Negative Highlights:
- Bookings declined by 5%, with a slight decrease observed in strategy games such as Supremacy.
- User acquisition for Sunshine Island fell by 41% quarter-over-quarter.
- Storm8 continues to face challenges in the casual segment.
Positive Highlights:
- Average revenue per daily active user (ARPDAU) in the active portfolio increased by 14% year-over-year.
- Direct-to-consumer channels improved by 5 percentage points.
- The company made significant progress in reducing its gross debt by 1.6 billion SEK within two years, contributing to a decrease in leverage ratios.
Shortcomings:
- A poorly received update for Shakes & Fidgets led to challenges.
- Despite a slight decline in bookings and revenues, the company sees growth opportunities in its direct-to-consumer initiatives.
Q&A Highlights:
- Stillfront is actively evaluating the sale of underperforming franchises.
- The search for a new CEO is ongoing, with Alexis Bonte serving as interim CEO.
- Regular updates for Albion Online are planned, and there is optimism regarding its long-term potential.

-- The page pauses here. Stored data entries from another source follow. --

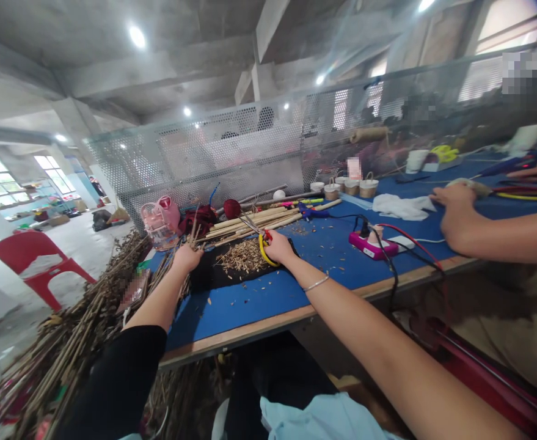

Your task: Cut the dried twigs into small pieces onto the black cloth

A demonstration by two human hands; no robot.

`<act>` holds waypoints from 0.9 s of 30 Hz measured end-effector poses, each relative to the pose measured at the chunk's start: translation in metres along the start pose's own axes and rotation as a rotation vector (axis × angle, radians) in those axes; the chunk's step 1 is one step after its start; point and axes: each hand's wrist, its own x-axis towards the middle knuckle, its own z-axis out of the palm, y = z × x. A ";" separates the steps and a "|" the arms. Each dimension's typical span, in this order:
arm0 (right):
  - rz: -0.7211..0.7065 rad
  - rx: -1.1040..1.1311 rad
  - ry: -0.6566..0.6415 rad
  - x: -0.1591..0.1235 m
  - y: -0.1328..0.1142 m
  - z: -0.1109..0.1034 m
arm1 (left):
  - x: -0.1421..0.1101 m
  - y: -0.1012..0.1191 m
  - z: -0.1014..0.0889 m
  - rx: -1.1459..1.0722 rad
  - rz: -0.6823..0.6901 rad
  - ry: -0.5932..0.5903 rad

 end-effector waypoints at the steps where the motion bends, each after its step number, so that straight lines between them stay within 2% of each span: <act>1: -0.001 0.002 -0.001 0.000 0.001 0.001 | -0.001 0.005 0.006 -0.012 0.026 -0.016; 7: -0.003 0.003 0.009 0.001 0.003 0.002 | -0.005 0.023 0.038 -0.039 0.126 -0.084; 11: -0.005 0.004 0.018 0.001 0.003 0.001 | -0.010 0.026 0.044 -0.022 0.133 -0.056; 14: -0.004 0.010 0.019 0.001 0.003 0.002 | -0.014 0.025 0.031 -0.009 0.123 -0.020; 17: 0.002 0.018 0.012 0.002 0.003 0.002 | -0.019 0.015 0.008 0.006 0.092 0.022; 22: 0.007 0.031 0.001 0.002 0.002 0.002 | -0.027 -0.028 -0.025 0.072 -0.015 0.037; 25: 0.013 0.031 -0.002 0.001 0.001 0.002 | -0.030 -0.048 -0.034 0.020 -0.136 0.066; 27: 0.015 0.027 -0.002 0.001 0.001 0.001 | -0.032 -0.049 -0.034 -0.072 -0.123 0.069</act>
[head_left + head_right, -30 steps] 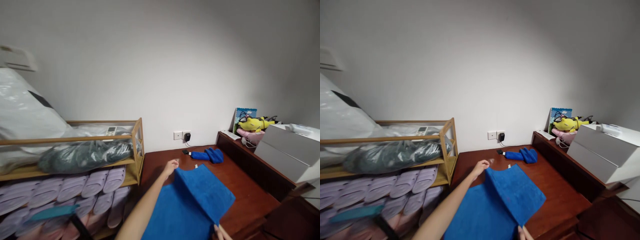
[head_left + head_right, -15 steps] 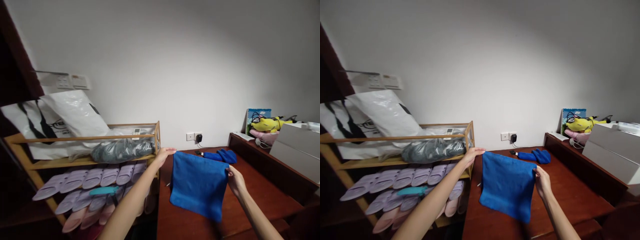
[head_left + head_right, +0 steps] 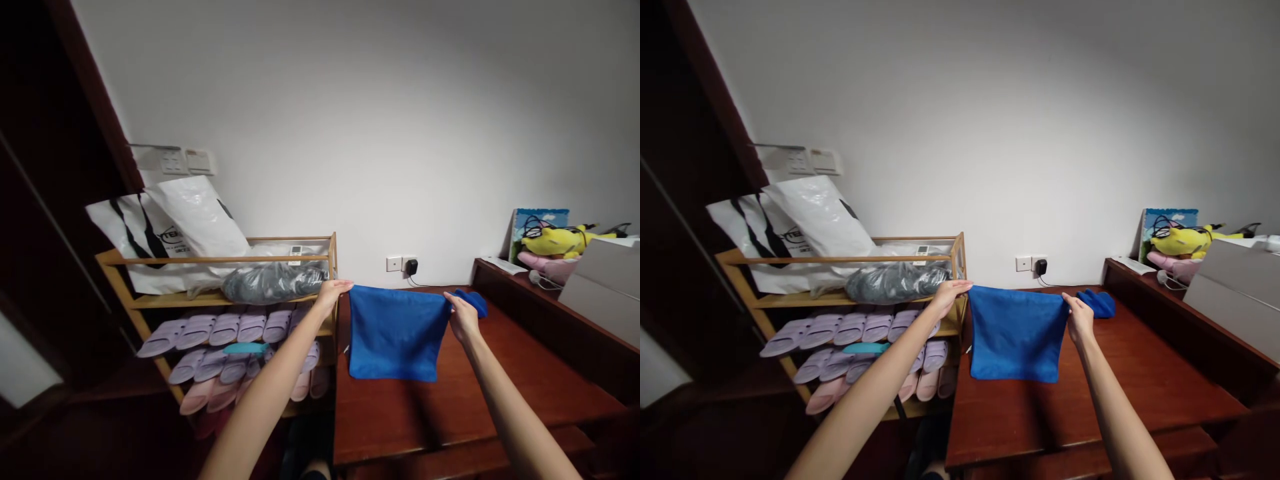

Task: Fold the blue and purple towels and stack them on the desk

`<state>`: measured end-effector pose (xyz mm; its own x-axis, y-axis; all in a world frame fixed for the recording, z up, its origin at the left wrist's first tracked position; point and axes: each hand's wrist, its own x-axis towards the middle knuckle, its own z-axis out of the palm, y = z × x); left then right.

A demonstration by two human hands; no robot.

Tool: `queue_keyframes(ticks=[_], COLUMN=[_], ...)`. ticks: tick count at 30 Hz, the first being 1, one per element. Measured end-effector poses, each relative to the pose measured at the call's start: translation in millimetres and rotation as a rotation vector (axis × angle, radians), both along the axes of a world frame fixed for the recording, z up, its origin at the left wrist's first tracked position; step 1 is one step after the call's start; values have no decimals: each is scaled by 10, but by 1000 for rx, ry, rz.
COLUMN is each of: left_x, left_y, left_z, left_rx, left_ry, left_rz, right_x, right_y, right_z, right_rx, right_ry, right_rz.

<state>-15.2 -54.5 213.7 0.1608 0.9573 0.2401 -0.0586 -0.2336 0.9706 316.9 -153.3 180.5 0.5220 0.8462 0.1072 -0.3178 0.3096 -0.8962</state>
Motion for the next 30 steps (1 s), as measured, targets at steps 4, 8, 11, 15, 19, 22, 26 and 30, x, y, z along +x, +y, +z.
queue_keyframes(ticks=[4,8,11,15,19,22,26,30], left_x=[-94,-195,-265,-308,-305,-292,-289,-333], left_y=[-39,-53,-71,-122,-217,-327,-530,-792], left_z=[87,185,241,296,378,467,605,787], left_rx=[48,63,78,105,150,209,327,442], left_ry=[-17,10,68,173,293,387,534,663], left_rz=[32,27,27,45,35,13,39,25], right_x=[-40,0,71,172,231,258,305,333], right_y=[10,-54,-98,-126,-182,-249,-366,-583], right_z=[61,208,316,414,488,538,593,683], right_rx=[31,15,-10,-24,-29,-37,-81,-110], right_ry=[-94,-269,-402,-531,-638,-702,-801,-1057], right_rz=[-11,79,114,112,99,86,45,-40])
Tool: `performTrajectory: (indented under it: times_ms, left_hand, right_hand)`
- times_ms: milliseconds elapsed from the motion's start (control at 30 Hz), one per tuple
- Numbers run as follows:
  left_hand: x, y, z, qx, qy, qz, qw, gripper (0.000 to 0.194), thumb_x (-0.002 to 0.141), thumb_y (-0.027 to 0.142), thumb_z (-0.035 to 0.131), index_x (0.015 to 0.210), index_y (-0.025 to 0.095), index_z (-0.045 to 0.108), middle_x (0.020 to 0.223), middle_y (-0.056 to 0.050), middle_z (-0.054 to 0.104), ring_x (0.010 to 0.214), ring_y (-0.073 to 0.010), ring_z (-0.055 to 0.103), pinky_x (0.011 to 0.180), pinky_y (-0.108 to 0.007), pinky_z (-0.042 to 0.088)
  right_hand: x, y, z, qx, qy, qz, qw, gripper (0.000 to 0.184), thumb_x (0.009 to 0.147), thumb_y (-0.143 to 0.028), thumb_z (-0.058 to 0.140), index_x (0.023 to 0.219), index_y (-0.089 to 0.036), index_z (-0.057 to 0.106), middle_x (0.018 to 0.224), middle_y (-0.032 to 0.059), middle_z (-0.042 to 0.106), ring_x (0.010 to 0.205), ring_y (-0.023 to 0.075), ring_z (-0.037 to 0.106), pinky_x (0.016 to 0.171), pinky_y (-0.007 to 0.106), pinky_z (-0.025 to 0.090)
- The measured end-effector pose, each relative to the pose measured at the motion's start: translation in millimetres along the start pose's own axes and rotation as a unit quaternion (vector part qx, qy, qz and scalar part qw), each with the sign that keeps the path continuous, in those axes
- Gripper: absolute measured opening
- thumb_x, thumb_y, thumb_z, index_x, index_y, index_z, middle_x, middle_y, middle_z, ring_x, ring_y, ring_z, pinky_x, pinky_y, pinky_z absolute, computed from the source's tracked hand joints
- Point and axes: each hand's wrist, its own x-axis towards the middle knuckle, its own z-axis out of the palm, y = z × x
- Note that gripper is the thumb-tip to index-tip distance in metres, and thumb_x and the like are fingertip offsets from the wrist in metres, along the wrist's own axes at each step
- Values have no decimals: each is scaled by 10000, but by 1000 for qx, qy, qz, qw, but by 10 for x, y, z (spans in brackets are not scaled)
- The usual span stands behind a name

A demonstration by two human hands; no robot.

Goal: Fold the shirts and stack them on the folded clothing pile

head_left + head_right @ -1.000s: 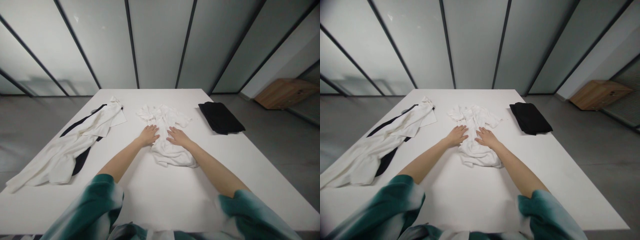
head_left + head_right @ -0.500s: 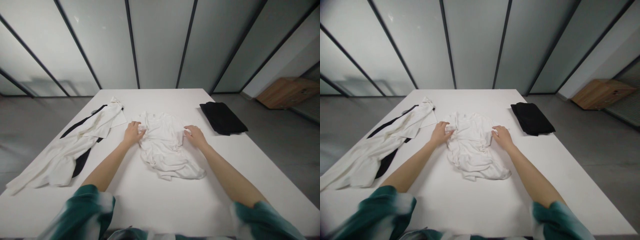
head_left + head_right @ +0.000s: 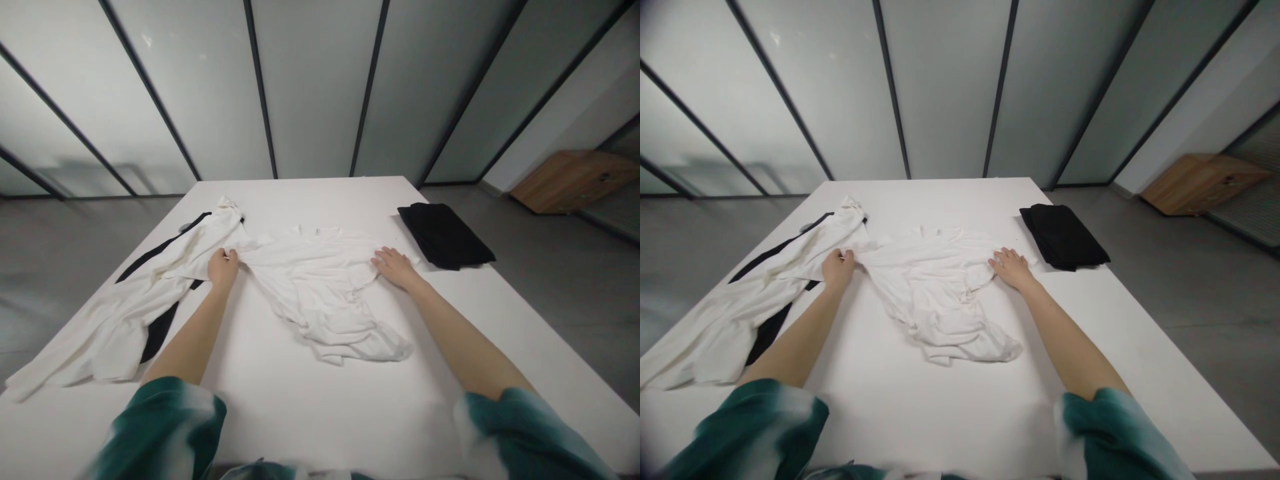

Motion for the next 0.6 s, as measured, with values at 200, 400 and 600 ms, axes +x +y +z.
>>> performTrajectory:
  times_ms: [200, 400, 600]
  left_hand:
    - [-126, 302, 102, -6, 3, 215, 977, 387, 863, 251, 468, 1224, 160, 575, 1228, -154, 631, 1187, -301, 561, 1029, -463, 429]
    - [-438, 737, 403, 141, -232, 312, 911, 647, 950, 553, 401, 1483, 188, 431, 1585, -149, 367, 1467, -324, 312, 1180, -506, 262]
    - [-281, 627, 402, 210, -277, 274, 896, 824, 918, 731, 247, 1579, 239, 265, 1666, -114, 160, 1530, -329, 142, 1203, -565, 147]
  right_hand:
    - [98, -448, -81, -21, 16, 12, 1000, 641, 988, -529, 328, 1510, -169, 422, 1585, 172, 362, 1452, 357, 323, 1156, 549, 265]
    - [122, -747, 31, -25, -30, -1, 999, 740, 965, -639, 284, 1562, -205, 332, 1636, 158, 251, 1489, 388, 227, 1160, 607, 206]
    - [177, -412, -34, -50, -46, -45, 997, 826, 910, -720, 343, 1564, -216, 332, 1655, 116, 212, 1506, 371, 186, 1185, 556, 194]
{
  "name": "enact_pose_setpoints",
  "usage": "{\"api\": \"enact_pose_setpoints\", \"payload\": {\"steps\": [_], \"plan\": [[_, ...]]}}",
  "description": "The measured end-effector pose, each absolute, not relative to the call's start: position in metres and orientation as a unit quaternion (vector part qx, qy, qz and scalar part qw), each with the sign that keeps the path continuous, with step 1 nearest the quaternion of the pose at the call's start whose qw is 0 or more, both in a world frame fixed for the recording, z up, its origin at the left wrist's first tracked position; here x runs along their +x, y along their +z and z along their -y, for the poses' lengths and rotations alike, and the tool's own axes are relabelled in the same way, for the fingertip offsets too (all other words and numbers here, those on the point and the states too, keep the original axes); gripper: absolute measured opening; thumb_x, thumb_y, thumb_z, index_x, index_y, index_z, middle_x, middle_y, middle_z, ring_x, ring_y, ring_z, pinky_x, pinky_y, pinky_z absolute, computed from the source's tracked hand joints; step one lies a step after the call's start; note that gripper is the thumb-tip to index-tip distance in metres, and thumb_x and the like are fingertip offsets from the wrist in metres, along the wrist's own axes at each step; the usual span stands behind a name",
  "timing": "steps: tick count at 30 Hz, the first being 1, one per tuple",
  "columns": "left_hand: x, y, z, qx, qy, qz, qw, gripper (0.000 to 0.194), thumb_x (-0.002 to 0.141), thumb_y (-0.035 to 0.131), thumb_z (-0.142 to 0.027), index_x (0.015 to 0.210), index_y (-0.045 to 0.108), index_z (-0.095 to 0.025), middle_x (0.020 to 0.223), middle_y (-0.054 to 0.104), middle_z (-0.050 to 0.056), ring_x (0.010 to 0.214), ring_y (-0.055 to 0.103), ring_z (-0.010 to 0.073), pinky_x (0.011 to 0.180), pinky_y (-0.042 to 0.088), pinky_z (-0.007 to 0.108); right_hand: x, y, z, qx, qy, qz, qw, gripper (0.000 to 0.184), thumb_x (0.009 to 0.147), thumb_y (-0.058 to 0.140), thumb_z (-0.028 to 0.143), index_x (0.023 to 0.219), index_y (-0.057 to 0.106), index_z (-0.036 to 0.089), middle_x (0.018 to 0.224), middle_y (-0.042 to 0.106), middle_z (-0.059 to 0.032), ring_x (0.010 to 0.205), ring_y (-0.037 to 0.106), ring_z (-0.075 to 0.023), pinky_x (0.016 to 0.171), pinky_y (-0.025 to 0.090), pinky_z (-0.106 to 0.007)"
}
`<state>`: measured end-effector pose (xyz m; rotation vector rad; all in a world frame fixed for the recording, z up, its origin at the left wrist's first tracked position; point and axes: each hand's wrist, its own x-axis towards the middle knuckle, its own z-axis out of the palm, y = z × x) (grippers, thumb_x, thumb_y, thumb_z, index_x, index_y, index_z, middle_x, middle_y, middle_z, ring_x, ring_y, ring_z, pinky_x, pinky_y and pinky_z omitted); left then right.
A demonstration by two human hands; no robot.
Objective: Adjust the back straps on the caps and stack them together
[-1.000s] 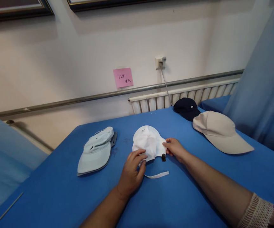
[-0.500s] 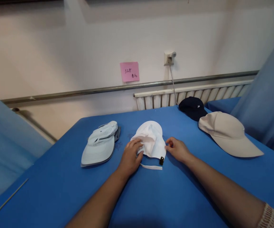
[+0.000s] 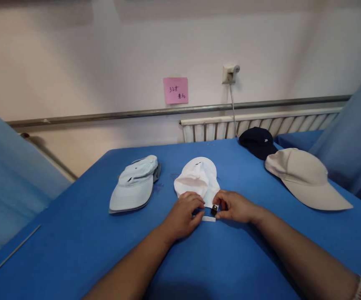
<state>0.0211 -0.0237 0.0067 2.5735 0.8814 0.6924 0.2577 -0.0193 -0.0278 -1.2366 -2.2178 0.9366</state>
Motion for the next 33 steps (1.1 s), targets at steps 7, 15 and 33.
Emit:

Stillfront Group's earnings call showcased a mixed performance for the third quarter of 2024. While net revenues experienced a slight decline, the company's focus on direct-to-consumer channels and operational efficiency strategies led to a healthier gross profit margin and a strong increase in free cash flow. The company is also making progress in effectively managing its capital through debt reduction and share buybacks, while planning for further cost savings and emphasizing organic growth, navigating market volatility with a clear strategy for the future.